Menarik, walaupun kealimannya sudah masyhur di kalangan masyarakat tidak lantas membuat Kiai Zuhri bersikap arogan dengan merendahkan orang lain. Sebaliknya, beliau justru bersikap rendah hati dan hormat pada siapa pun baik yang miskin sampai yang kaya, dari yang jelata maupun yang berpangkat. Semua orang beliau layani dan hargai. Jika sedang menghadapi banyak tamu, Kiai Zuhri memberikan perhatian pada mereka semua. Bahkan, mereka ditanyai satu persatu, sehingga tidak ada yang merasa disepelekan.

Yang paling berkesan dari kerendahan hati dan akhlak Kiai Zuhri. Pada waktu saya masih berada di pesantren, dan mengaji langsung kitab Bulughul Maram dan Mukhtasar Ihya Ulumiddin kepada beliau.
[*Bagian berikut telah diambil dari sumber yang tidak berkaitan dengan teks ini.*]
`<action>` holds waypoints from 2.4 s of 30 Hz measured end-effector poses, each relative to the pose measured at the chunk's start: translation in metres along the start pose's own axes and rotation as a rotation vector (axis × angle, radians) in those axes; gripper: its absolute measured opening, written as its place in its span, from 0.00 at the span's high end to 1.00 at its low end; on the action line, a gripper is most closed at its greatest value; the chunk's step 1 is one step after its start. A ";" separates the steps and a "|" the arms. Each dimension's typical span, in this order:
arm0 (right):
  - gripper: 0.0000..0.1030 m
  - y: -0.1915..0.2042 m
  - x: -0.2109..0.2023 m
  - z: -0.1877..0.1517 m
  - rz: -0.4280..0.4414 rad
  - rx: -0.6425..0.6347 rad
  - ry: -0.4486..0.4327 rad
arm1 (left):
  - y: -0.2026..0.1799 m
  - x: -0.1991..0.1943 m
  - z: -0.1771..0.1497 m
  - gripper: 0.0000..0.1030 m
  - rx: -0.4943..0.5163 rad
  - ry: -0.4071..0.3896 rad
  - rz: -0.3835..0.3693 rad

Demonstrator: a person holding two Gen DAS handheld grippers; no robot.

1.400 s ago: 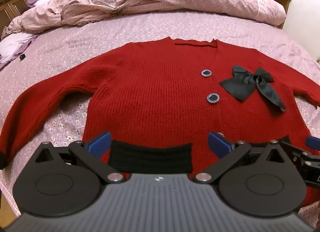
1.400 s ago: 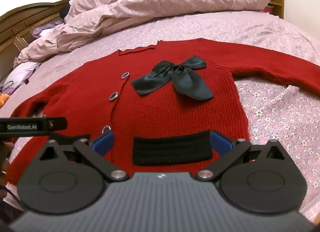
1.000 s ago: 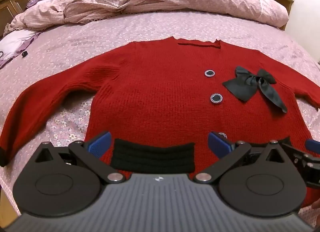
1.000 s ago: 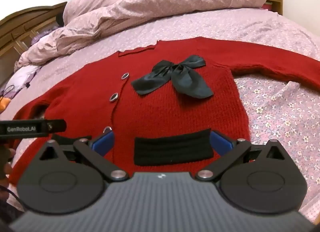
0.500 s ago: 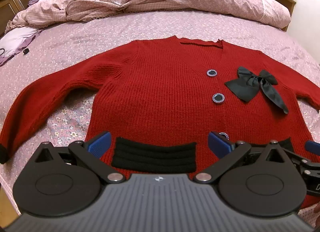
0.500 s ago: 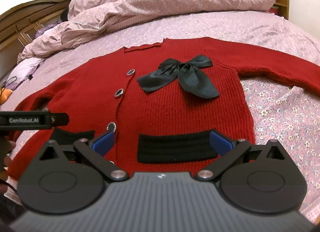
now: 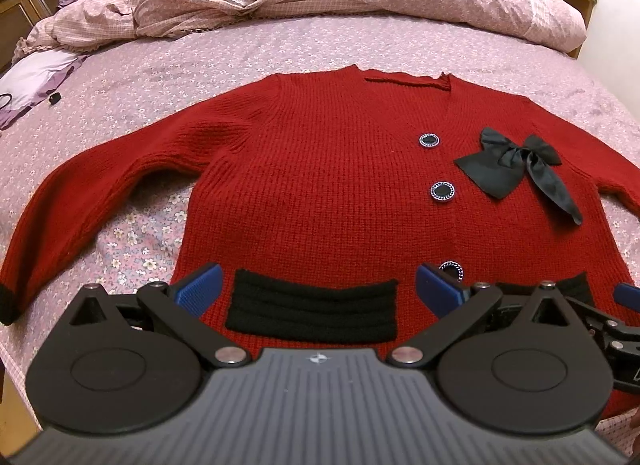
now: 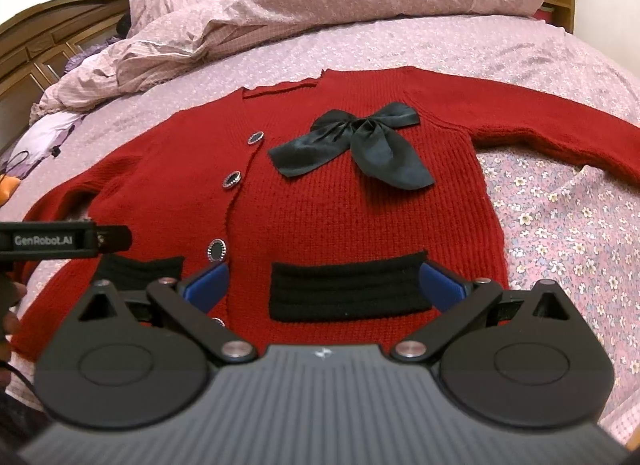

Biasanya, beliau menyuruh santri satu per satu untuk membacanya.

Kebetulan, ketika saya mendapat giliran membaca, ada satu lafaz yang keliru bacaan dan maknanya. Maklum masih awam. Dalam pikiran saya, sudah pasti saya akan dimarahi oleh beliau. Ternyata, Kiai Zuhri hanya tersenyum sembari berkata dengan nada ramah, santun, dan lembut, “Tidak tahu itu wajar, namun harus tetap semangat dalam belajar.”

Sungguh, betapa rendah hati dan mulianya akhlak KH Zuhri Zaini. Bukan hanya kepada para ulama, habaib, dan orang luar (tamu maupun wali santri), tetapi terhadap santrinya pun Kiai Zuhri menggunakan tutur kata yang sangat halus, lembut, dan santun. Bahkan, jika ada salah satu santrinya yang sudah menjadi kiai, Kiai Zuhri sangat menghormatinya. Di depan mereka, sikap beliau laiknya sikap seorang santri pada kiainya.

Demikianlah, sosok KH Zuhri Zaini pengasuh Pondok Pesantren Nurul Jadid Paiton Probolinggo yang patut kita teladani. Semoga beliau selalu diberikan kesehatan oleh Allah. Amin. Wallahu A’lam.